Lunit Demonstrates Predictive Value of AI-Biomarker Platform at the 2023 ASCO Annual Meeting


- New studies reveal Lunit SCOPE's impact on predicting clinical outcomes, analyzing tumor microenvironment, and enhancing personalized cancer treatment

SEOUL, South Korea, May 25, 2023 /PRNewswire/ -- Lunit (KRX:328130.KQ), a global leader of AI-powered cancer diagnostics and therapeutics solutions, is set to make a significant impact at the American Society of Clinical Oncology (ASCO) Annual Meeting in Chicago, Illinois. This year, Lunit will present 16 abstracts at the conference, showcasing the groundbreaking capabilities of its AI-biomarker platform, Lunit SCOPE. This comprehensive collection of studies includes 10 poster presentations and 6 online publications, covering a wide spectrum of topics. From predicting clinical outcomes to exploring the complex dynamics of tumor microenvironments, these advancements highlight Lunit's unwavering commitment to advancing AI pathology research and personalized cancer care.

A breakthrough joint study conducted with the Japan National Cancer Center East (NCCE), investigated microsatellite stable (MSS) locally advanced rectal cancer (LARC), using Lunit SCOPE IO, an AI-powered tumor-infiltrating lymphocyte (TIL) analyzer. The study measured TIL density in the tumor microenvironment (TME) of MSS LARC samples during chemoradiotherapy (CRT) and found a strong correlation between the change in TIL density and the pathologic complete response (pCR) rate. This finding indicates the potential of AI-powered spatial TIL analysis in predicting favorable clinical outcomes.

Another study using Lunit SCOPE IO in head and neck squamous cell carcinoma (HNSCC) patients undergoing immunotherapy demonstrated a shift towards an inflamed immune phenotype, leading to improved outcomes in patients treated with neoadjuvant durvalumab, with or without tremelimumab. Another clinical trial, evaluating the efficacy of neoadjuvant therapy in HPV-positive HNSCC patients, revealed treatment-induced immune changes are strongly associated with treatment outcomes.
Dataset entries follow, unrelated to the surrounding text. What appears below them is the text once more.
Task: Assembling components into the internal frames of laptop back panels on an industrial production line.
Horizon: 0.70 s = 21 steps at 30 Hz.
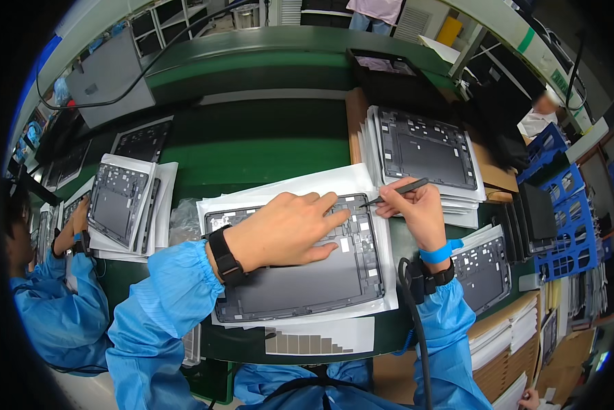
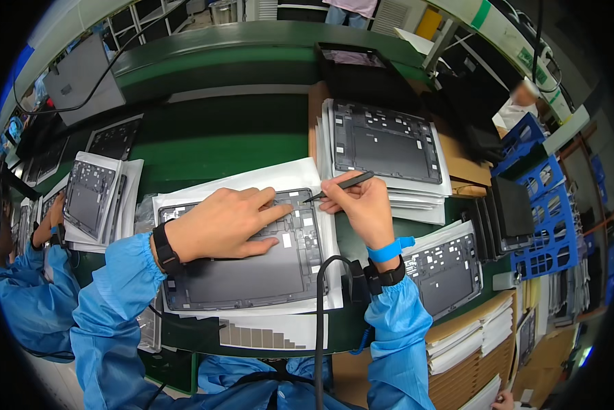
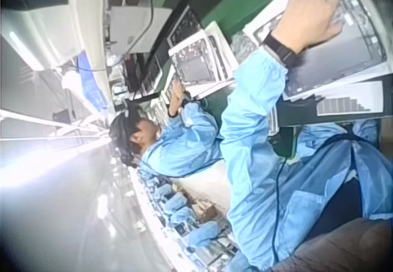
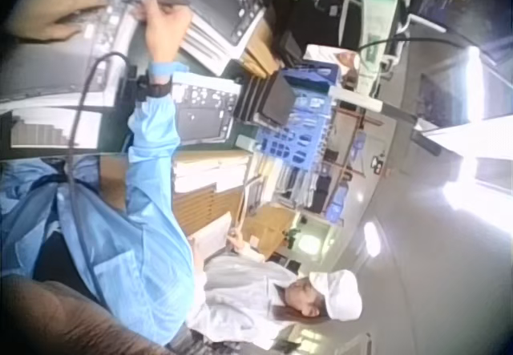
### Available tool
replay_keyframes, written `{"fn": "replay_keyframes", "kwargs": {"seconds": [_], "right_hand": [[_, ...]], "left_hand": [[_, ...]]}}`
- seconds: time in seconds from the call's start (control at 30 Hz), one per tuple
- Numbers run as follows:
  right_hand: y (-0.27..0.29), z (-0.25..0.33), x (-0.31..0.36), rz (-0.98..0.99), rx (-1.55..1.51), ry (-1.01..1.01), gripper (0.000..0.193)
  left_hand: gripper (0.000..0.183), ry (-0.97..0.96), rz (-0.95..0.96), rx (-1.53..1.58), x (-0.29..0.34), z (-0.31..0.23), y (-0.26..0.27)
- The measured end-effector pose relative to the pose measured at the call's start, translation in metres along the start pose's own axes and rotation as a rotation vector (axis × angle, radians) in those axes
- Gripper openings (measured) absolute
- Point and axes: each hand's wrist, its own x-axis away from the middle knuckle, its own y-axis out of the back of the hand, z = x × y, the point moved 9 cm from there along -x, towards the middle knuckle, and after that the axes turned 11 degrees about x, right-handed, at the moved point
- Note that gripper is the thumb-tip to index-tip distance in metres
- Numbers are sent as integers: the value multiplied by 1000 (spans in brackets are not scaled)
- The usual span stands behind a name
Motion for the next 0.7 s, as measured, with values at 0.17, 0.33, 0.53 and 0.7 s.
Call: {"fn": "replay_keyframes", "kwargs": {"seconds": [0.17,0.33,0.53,0.7], "right_hand": [[-1,0,-2,11,8,7,18],[-1,-1,-1,5,3,10,18],[-2,9,2,-27,102,30,19],[-1,9,6,-109,167,47,19]], "left_hand": [[49,-5,-10,20,-2,0,1],[48,2,-8,40,-5,1,-1],[53,-3,-33,-16,-8,-1,-2],[54,-26,-14,-143,-9,-5,-9]]}}
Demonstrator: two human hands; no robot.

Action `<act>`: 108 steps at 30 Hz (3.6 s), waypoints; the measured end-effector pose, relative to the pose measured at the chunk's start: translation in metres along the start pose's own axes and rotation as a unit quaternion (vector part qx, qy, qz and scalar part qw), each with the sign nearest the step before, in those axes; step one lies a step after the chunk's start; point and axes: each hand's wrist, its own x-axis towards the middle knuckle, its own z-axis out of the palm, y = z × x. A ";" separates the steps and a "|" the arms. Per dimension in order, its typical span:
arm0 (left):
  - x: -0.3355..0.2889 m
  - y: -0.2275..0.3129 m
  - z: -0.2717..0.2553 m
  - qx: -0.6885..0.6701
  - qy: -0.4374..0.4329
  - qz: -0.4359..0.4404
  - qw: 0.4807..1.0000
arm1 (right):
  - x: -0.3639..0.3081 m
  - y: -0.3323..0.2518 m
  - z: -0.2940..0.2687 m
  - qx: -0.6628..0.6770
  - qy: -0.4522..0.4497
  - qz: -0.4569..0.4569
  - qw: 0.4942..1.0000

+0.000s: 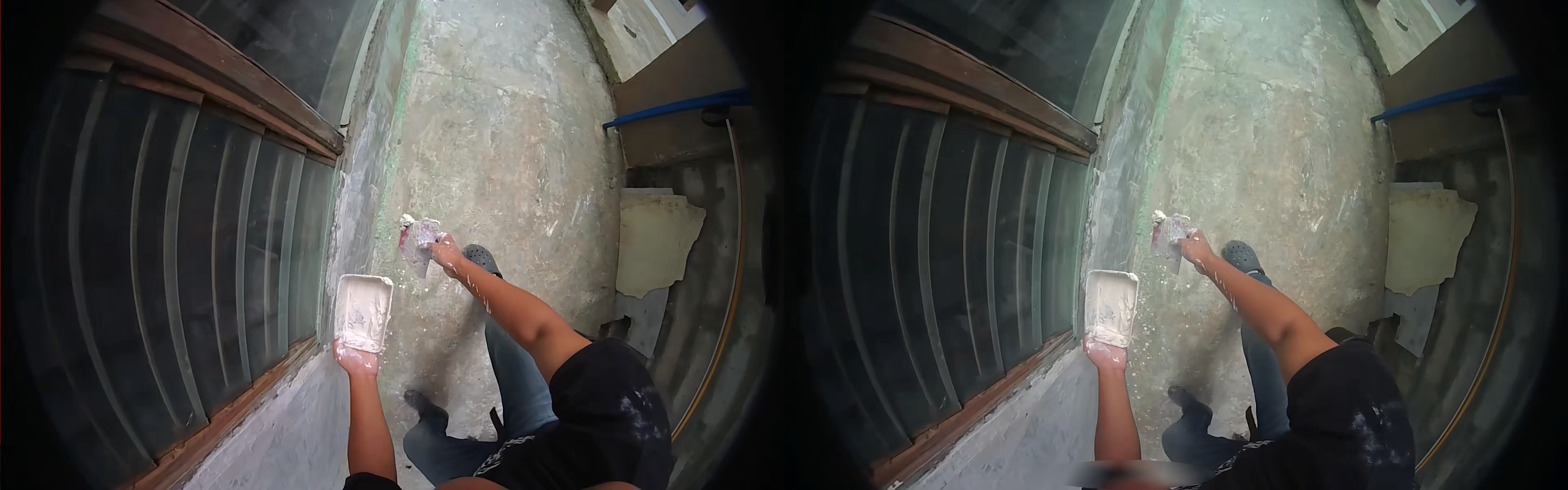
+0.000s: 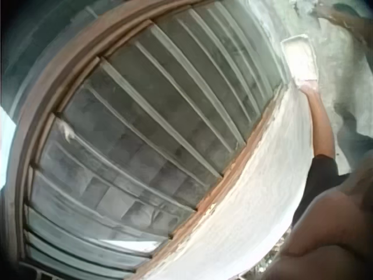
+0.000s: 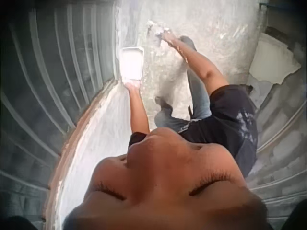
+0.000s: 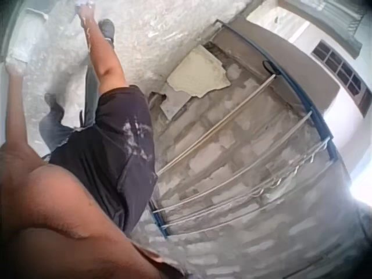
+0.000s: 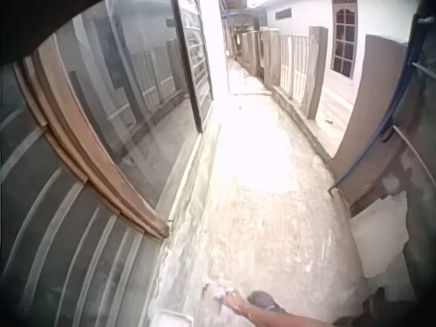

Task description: Applying plaster or joint compound to an exterior wall using a putty knife and a small tray.

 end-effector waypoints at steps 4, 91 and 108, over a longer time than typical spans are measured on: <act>0.069 -0.040 -0.037 -0.005 -0.001 0.022 1.000 | 0.098 0.059 0.017 -0.003 -0.010 -0.027 1.000; 0.203 -0.094 -0.176 -0.001 0.093 0.060 0.994 | 0.255 0.161 0.132 -0.142 0.059 -0.245 0.957; 0.125 -0.059 -0.248 0.014 0.047 0.078 0.996 | 0.177 0.205 0.122 -0.046 0.108 -0.215 0.970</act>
Both studies observed a shift from non-inflamed to inflamed immune phenotype with immunotherapy, which was correlated with treatment effectiveness. Notably, patients treated with neoadjuvant durvalumab, with or without tremelimumab achieved a remarkable 93.1% 12-month disease-free survival rate. These results underscore Lunit SCOPE IO's potential in guiding personalized cancer care by revealing immune changes induced by treatment and their impact on clinical outcomes.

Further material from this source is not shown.